For this reason, airlines and lessors rely far more on market valuations. Ishka Global’s 2023–2024 pricing benchmarks, for instance, list typical market values for nearly new A320neos around $58 million, with the 737 MAX 8 at roughly $52 million, a concrete example of how market dynamics differ from catalog numbers. These valuations form the foundation for the real-world comparison in this guide.

Configuration, Variant & Delivery Factors

A low-angle, three-quarter rear view of a flydubai airplane parked on the tarmac. The distinctive blue and white tail of the aircraft is prominent on the left. In the right background, the iconic, lattice-patterned air traffic control tower of Dubai International Airport (DXB) stands tall next to a modern, glass-arched terminal building under a partly cloudy sky. Ground crew and service vehicles are visible around the plane. Credit: Dubai Airports

Airlines often talk broadly about the A320neo or the 737 MAX, but each family is actually a spectrum of aircraft, each with different seating capacities, structural limits, and optional equipment. These variations can change the price by several million dollars. Engine choice alone can shift the price significantly: the A320neo offers either the CFM LEAP-1A or the Pratt & Whitney PW1100G, each with different acquisition and long-term maintenance economics.

Delivery timing is just as influential. With Airbus and Boeing both holding massive backlogs, commercially acknowledged to stretch deep into the 2030s, airlines with urgent fleet requirements often pay a premium for accelerated delivery slots. Conversely, carriers with flexibility can secure deeper discounts. Industry commentary, including observations from leasing analysts in Ishka’s pricing reports, notes that availability often matters more than list price divergence in today’s market.

Family

Variant

Seat Range

Typical Market Position

Relative Cost

A320neo Family

A319neo

120–150

Smaller markets, lower demand

Lowest

A320neo

150–180

Baseline model

Mid

A321neo / LR / XLR

180–244

Long-range, high-capacity

Highest

737 MAX Family

MAX 7

138–153

Limited customer base

Lowest

MAX 8

160–178

Core model

Mid

MAX 9 / MAX 10

178–230

Capacity-focused

Higher

Because of these variables, airline executives often tell analysts that no two MAX aircraft cost the same and no two A320neos cost the same, a sentiment echoed in aircraft-evaluation discussions on Axon Aviation’s pricing portal. Cabin density, optional avionics, long-range tanks (for the Airbus A321XLR), and even paint complexity can add unexpected cost variations. The result is that while families overlap directly in competition, individual aircraft often differ materially in final pricing.

A321XLR

Will Boeing Ever Build A True Airbus A321XLR Competitor?

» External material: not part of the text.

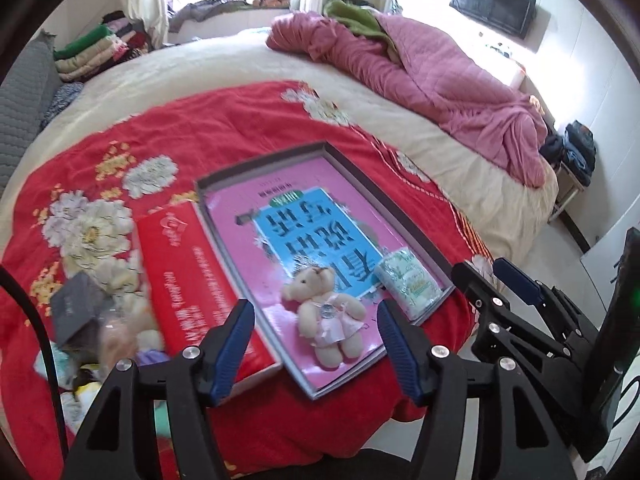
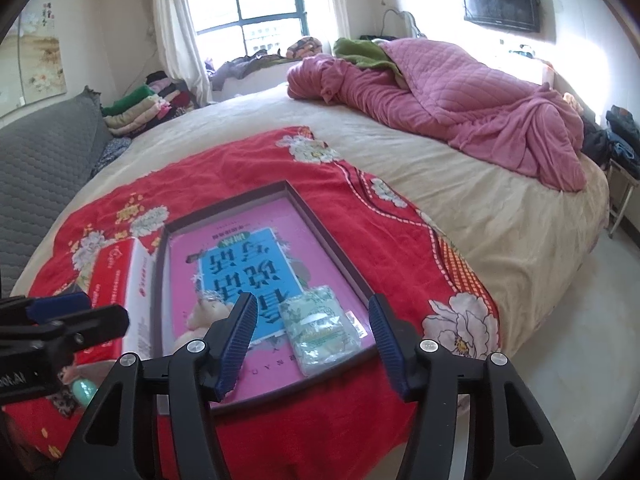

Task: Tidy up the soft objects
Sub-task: 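Open both grippers to drop the bear and pack into the tray, then move both tools back over the remaining pile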

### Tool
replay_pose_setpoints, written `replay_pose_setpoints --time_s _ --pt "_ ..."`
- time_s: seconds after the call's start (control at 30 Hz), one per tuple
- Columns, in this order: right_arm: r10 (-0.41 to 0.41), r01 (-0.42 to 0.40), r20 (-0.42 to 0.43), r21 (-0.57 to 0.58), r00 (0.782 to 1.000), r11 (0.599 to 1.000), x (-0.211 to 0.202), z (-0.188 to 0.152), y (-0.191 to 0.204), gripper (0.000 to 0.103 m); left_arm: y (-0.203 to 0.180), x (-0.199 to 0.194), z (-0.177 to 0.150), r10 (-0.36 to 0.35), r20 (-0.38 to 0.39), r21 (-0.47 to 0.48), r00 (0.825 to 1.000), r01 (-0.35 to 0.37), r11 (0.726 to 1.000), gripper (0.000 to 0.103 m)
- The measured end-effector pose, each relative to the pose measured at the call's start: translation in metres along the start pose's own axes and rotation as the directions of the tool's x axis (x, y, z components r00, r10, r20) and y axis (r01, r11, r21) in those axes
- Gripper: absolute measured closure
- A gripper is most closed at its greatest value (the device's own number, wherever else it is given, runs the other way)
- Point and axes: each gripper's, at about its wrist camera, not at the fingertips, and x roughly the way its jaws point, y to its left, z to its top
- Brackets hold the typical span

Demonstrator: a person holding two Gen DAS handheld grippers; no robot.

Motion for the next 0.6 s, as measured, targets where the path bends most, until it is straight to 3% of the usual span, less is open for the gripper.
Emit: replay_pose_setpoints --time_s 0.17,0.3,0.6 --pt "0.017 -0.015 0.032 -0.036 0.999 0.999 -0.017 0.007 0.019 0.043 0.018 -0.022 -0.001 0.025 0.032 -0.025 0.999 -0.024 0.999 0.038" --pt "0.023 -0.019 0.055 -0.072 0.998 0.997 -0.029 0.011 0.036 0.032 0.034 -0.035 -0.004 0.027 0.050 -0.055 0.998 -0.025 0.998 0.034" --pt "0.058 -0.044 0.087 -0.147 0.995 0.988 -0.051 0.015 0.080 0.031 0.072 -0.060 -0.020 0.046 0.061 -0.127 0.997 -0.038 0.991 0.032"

Will Boeing’s cautious approach cost them the middle-market? The A321XLR’s dominance grows as Boeing weighs its options.

Operating Economics: Acquisition Versus Lifecycle Cost

Indigo Partners A320neo Rendering Credit: Airbus

Acquisition cost is just one side of the equation, but the biggest financial impact arrives during the next 20–30 years of flying. Airlines evaluate aircraft by total cost of ownership: fuel burn, engine performance, maintenance hours, downtime risk, crew training costs, and residual value. A cheaper aircraft that burns more fuel or demands more maintenance over time can end up far more expensive than a pricier option that performs consistently.

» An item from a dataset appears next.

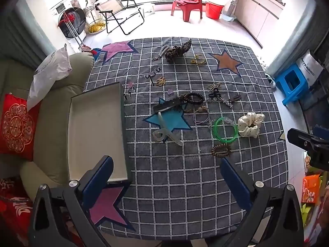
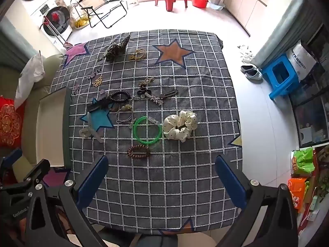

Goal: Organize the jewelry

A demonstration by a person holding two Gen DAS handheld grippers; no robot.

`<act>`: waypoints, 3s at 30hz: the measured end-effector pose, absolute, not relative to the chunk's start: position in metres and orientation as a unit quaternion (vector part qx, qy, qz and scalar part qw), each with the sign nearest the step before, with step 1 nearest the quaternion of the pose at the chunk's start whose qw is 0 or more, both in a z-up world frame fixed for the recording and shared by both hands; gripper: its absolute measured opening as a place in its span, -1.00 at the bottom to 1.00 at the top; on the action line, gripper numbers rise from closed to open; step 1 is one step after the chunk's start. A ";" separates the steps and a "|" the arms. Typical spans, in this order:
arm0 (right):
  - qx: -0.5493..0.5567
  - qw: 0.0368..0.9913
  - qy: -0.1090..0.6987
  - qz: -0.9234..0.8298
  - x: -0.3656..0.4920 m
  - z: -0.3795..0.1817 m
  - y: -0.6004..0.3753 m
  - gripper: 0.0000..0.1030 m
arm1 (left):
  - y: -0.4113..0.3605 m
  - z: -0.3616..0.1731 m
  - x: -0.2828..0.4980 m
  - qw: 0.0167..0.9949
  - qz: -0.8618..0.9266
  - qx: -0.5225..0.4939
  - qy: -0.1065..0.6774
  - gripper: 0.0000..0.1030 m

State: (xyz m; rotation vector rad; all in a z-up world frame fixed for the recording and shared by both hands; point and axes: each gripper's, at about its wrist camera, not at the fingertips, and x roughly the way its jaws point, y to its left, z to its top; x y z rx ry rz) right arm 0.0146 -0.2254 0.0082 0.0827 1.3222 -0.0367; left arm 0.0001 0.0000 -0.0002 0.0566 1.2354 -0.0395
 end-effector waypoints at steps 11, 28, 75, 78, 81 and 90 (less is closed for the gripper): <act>0.038 0.787 0.615 -0.015 0.015 0.008 -0.225 1.00 | 0.001 -0.002 -0.001 0.815 -0.020 0.026 0.578 1.00; 0.041 0.786 0.617 -0.016 0.016 0.008 -0.224 1.00 | 0.001 -0.001 0.000 0.817 -0.019 0.026 0.575 1.00; 0.039 0.786 0.616 -0.014 0.016 0.009 -0.225 1.00 | 0.010 -0.007 -0.006 0.818 -0.021 0.022 0.575 1.00; 0.039 0.786 0.616 -0.014 0.016 0.009 -0.225 1.00 | 0.009 -0.006 -0.005 0.817 -0.020 0.022 0.575 1.00; 0.039 0.786 0.616 -0.015 0.016 0.009 -0.225 1.00 | 0.009 -0.006 -0.005 0.817 -0.020 0.022 0.576 1.00; 0.040 0.787 0.616 -0.014 0.015 0.009 -0.225 1.00 | 0.008 -0.006 -0.005 0.816 -0.020 0.021 0.578 1.00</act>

Fuel burn is usually the single most influential factor. Both the A320neo and 737 MAX promise roughly 15–20% better fuel efficiency than the previous generation, and in most mission profiles, the difference between the two families is marginal, often measured in fractions of a percent. Maintenance costs, however, remain more complex. Pratt & Whitney’s PW1100G has notably suffered durability issues, prompting operators to accelerate shop visits. By contrast, CFM’s LEAP engines have shown better reliability.

Factor

Impact on Cost

Which Aircraft Benefits More?

Fuel burn

Largest long-term expense for most airlines

Practically tied; varies with mission profile

Pilot training & commonality

Saves millions per year for fleets with common type ratings

A320neo for Airbus fleets; MAX for Boeing fleets

Maintenance & reliability

Affects dispatch rates, spare-part needs, and operational flexibility

Close; depends on engine choice for A320neo

Residual value

Determines financing attractiveness & long-term ROI

Historically, the A320neo is slightly stronger.

Fleet compatibility

Reduces transition costs dramatically

Depends on existing fleet mix

Crew training and fleet commonality, however, are where the costs can swing dramatically. An airline deeply invested in Airbus narrow-bodies will avoid costly pilot retraining by selecting the A320neo, which intentionally mirrors the cockpit philosophy of its predecessors. A Boeing operator, meanwhile, benefits from the continuity between the 737NG and 737 MAX, preserving simulator setups, training pipelines, and spare-parts inventories.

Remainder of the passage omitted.